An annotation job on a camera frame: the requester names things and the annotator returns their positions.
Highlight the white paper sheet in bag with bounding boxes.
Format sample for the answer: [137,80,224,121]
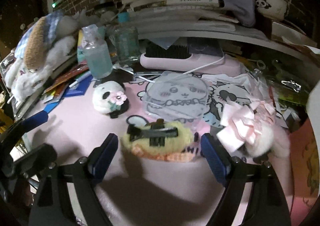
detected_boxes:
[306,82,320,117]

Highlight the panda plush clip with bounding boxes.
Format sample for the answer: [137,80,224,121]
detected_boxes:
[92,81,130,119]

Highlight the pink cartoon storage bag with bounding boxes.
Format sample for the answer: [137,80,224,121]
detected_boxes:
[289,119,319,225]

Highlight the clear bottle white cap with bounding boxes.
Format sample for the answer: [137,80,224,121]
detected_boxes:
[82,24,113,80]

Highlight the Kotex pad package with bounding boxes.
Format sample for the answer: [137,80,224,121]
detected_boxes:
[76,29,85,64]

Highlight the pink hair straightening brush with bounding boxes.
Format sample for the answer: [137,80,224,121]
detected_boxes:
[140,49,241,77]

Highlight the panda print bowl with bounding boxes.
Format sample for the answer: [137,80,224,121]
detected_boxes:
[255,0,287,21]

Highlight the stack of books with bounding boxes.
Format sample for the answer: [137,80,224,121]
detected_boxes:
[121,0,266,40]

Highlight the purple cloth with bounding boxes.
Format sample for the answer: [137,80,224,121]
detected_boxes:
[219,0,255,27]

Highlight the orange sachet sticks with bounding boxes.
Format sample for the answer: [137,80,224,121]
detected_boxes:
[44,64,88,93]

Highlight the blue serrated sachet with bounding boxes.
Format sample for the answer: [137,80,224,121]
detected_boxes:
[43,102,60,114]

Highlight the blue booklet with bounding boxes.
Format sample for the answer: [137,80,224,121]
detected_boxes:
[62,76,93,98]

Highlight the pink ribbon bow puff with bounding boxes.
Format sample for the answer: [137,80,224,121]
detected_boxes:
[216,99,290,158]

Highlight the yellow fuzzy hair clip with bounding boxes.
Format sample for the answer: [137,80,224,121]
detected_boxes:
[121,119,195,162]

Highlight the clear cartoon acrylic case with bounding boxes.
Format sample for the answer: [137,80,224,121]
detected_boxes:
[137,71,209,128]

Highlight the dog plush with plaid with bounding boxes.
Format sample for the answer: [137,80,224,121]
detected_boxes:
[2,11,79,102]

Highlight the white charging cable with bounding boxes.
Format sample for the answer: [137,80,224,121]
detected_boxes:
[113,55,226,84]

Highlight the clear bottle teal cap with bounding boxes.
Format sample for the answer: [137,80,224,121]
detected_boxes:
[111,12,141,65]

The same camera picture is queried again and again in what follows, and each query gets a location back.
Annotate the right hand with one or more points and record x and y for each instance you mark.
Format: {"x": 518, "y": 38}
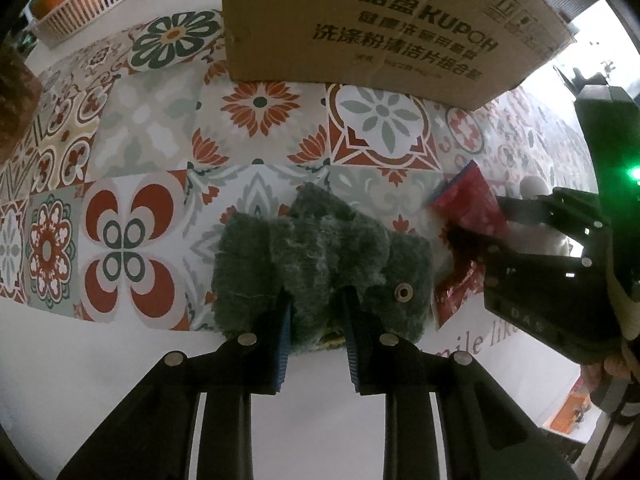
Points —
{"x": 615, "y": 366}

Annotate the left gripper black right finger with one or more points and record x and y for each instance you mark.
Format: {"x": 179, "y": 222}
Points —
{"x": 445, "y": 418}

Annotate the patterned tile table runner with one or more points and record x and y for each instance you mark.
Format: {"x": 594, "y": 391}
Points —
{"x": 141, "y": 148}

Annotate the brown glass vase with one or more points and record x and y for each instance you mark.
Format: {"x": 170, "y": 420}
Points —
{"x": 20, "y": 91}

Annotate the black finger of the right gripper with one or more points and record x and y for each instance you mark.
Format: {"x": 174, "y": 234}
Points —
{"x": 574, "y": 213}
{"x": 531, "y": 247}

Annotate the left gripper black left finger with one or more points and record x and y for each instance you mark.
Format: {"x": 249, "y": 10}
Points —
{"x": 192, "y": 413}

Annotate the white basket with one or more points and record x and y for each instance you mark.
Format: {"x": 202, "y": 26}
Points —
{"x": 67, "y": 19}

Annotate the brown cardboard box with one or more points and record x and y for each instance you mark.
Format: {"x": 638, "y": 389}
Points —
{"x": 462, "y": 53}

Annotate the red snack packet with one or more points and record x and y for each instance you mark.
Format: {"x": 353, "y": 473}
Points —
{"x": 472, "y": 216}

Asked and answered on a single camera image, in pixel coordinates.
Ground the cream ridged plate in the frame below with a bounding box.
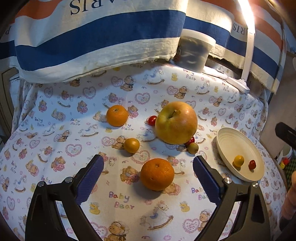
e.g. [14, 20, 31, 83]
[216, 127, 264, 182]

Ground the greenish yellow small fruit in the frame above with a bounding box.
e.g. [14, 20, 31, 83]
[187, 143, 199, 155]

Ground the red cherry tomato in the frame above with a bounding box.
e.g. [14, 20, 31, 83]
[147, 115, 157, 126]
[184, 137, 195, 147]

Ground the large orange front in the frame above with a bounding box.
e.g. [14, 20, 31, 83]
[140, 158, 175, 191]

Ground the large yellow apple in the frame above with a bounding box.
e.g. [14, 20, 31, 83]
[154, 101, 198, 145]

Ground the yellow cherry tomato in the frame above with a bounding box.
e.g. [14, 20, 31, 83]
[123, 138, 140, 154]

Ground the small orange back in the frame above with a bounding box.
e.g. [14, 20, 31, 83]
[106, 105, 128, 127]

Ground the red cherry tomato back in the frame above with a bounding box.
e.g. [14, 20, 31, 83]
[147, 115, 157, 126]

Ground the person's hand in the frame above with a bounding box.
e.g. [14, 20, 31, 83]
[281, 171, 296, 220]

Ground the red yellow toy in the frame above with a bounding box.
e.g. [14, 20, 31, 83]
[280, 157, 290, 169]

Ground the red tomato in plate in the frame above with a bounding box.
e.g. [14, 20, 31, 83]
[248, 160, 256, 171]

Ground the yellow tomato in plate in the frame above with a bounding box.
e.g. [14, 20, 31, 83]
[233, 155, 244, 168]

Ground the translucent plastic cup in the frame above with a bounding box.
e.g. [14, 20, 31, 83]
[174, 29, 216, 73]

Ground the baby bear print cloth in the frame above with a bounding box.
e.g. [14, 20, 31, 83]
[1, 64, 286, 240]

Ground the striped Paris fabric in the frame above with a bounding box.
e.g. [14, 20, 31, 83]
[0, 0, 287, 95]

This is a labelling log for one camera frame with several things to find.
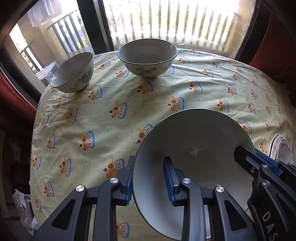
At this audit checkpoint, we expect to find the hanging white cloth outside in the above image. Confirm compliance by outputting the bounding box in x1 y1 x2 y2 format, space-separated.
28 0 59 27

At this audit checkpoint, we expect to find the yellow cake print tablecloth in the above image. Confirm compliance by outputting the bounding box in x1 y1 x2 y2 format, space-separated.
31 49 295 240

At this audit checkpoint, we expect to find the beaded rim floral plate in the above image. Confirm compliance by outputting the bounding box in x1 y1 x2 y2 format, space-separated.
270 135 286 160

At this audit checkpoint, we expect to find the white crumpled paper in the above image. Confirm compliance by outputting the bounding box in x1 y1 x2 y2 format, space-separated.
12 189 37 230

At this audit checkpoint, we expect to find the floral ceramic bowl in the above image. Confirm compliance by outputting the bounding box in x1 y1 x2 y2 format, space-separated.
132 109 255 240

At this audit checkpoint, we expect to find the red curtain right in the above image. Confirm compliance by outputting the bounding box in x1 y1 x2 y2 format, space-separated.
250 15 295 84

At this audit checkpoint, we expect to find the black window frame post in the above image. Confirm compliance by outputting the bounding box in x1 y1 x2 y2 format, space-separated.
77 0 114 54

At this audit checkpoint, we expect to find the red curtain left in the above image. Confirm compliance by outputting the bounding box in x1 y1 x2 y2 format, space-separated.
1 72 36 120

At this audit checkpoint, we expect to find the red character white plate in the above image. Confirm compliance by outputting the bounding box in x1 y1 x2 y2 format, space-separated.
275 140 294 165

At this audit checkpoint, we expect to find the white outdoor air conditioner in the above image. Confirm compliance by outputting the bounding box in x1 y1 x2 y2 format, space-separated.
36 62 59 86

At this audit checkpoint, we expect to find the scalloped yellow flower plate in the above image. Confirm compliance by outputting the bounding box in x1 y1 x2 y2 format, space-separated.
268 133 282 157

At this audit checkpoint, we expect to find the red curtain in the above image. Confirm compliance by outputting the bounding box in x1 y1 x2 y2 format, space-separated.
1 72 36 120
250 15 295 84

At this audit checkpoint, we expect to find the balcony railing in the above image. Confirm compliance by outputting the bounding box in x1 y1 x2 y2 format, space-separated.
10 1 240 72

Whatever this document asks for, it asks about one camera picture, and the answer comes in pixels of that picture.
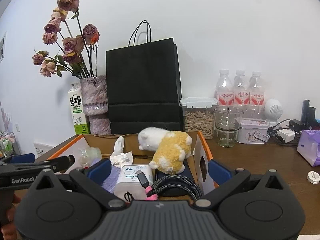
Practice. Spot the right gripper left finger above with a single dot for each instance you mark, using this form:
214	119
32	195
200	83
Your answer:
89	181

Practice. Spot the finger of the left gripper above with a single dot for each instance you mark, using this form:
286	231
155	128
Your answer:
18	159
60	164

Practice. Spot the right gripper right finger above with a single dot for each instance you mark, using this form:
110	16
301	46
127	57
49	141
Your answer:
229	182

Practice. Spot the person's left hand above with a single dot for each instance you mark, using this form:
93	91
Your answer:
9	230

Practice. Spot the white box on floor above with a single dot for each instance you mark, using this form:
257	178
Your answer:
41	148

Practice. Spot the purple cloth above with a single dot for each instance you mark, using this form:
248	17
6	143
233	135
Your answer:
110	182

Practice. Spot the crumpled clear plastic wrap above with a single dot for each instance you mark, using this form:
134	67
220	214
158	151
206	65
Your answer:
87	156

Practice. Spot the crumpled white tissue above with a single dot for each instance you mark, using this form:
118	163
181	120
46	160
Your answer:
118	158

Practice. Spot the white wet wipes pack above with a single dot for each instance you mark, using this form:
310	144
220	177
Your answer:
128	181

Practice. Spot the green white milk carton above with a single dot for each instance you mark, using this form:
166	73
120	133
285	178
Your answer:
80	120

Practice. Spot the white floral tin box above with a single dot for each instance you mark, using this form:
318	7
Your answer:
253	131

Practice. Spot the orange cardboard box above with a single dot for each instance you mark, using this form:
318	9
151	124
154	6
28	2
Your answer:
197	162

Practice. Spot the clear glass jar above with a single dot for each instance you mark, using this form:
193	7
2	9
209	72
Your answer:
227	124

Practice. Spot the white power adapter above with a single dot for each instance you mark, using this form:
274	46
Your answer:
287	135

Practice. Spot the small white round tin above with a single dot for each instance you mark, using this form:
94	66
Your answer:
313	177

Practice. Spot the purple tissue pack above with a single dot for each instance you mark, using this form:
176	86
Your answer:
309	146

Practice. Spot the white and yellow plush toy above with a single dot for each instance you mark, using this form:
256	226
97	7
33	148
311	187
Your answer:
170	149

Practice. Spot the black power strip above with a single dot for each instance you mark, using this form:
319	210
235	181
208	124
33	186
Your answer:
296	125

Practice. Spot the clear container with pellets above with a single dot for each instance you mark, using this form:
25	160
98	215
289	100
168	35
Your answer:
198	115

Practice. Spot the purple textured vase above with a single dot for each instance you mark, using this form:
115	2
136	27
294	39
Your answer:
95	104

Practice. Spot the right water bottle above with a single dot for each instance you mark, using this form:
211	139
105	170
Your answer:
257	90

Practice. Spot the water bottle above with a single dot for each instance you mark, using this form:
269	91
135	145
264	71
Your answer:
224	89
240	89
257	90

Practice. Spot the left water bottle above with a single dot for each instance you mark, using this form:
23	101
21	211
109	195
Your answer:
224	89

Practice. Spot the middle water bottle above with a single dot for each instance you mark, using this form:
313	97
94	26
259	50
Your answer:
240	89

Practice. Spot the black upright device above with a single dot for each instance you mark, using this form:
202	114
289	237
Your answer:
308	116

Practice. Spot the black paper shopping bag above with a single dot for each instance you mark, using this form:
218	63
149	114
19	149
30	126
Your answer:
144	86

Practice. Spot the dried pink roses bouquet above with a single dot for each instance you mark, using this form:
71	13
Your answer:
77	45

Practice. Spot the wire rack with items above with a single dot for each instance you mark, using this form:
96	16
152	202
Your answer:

## ASSIGNMENT
Find all lines in the records that hold the word "tomato". Copy them.

## TASK RESULT
Ground the red cherry tomato in the frame above with a bounding box.
Ground the yellow cherry tomato in the frame above with a bounding box.
Ground the red cherry tomato back in the frame above with a bounding box.
Ground the red tomato in plate in the frame above with a bounding box.
Ground the yellow tomato in plate in the frame above with a bounding box.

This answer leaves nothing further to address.